I know the word for ‘yesterday’ as kinou きのう
The kanji from the dictionary is 昨日 and I’ve seen that elsewhere.
But the readings of these kanji don’t seem to make kinou in either On or Kun!
Only seems to have a On reading of サク
In fact the dictionary gives one meaning of 作 alone as last year/evening/yesterday, but its not listed as a ‘common word’.
And 日 has five readings – but none of them are のう.
So how come 昨日 is read きのう?
October 24, 2012
Kanji characters have a lot of on-readings, and only the most used and let's assume, official, ones are listed in dictionaries.
And there are also these "phantom" words which defy the normal ways words are read and these have to be remembered separately as exceptions.
You mai use 昨 alone for yesterday (read as saku), but it's very informal and sometimes can be mistaken for something else.

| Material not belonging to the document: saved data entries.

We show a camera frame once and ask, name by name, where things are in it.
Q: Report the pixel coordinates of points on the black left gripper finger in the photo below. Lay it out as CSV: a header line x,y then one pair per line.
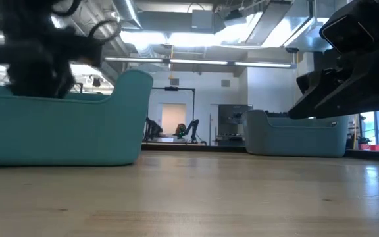
x,y
25,82
58,82

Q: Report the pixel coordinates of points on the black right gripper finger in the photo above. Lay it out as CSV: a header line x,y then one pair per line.
x,y
357,95
318,80

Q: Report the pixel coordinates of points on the teal plastic bin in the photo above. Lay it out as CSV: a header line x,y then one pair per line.
x,y
61,131

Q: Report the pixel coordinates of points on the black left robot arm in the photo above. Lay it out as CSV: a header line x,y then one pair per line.
x,y
21,16

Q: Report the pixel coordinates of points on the black background robot arm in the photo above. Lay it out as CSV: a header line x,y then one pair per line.
x,y
191,130
153,130

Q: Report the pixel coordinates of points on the red box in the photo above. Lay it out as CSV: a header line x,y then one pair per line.
x,y
373,147

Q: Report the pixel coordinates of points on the grey-blue plastic bin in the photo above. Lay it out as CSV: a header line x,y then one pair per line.
x,y
294,140

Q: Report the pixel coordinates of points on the dark cabinet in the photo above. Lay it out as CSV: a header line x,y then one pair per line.
x,y
230,121

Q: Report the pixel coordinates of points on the long ceiling light strip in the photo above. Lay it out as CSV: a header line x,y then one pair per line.
x,y
196,62

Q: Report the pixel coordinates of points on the grey ceiling unit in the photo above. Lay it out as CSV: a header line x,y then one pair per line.
x,y
202,19

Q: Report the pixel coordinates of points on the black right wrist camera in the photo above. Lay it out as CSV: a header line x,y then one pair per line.
x,y
347,29

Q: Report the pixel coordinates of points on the rectangular silver air duct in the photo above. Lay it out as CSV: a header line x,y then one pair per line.
x,y
275,26

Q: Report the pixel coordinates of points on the grey wall vent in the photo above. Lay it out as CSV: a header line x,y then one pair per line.
x,y
174,81
225,83

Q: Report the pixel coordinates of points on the black background gantry frame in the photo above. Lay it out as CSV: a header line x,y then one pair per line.
x,y
171,88

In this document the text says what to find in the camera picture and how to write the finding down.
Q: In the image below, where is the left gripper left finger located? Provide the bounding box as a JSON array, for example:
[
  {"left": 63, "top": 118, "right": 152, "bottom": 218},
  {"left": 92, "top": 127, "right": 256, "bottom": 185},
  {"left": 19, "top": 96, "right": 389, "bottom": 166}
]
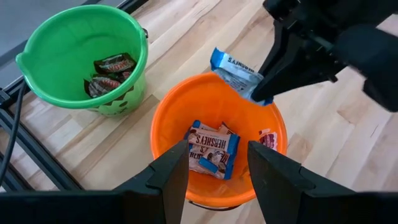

It's main reading is saku (i.e. 昨夜 - sakuya = last night), and 昨日 is the only word where both characters have abnormal readings (where normal readings for 日 are: ひ、び、にち、じつ).
!!Be careful not to mistake 昨 with 作(=to make/create)!!
Another example of abnormal readings would be for example: 流行る - はやる (to be popular, in trend), where normal reading for these characters would be: 流 - なが（す）/リュウ；行 - い（く）、ゆ（く）、コウ.
January 28, 2013
I would less worry about memorizing on/kun in that manner, it's better if you just try to learn words in their context, on/kun will come to you through experience.
Doing it this way will make your fluency better in the long-run.
January 29, 2013
There are these "pure groups" which have the same reading that are given by a certain compound/primitive which I try to learn them as they are with their readings.
However, those which don't belong to such groups are better learned by going with the flow every time you meet them. By constant practicing they tend to stick to you.
Well, at least that's how I do it...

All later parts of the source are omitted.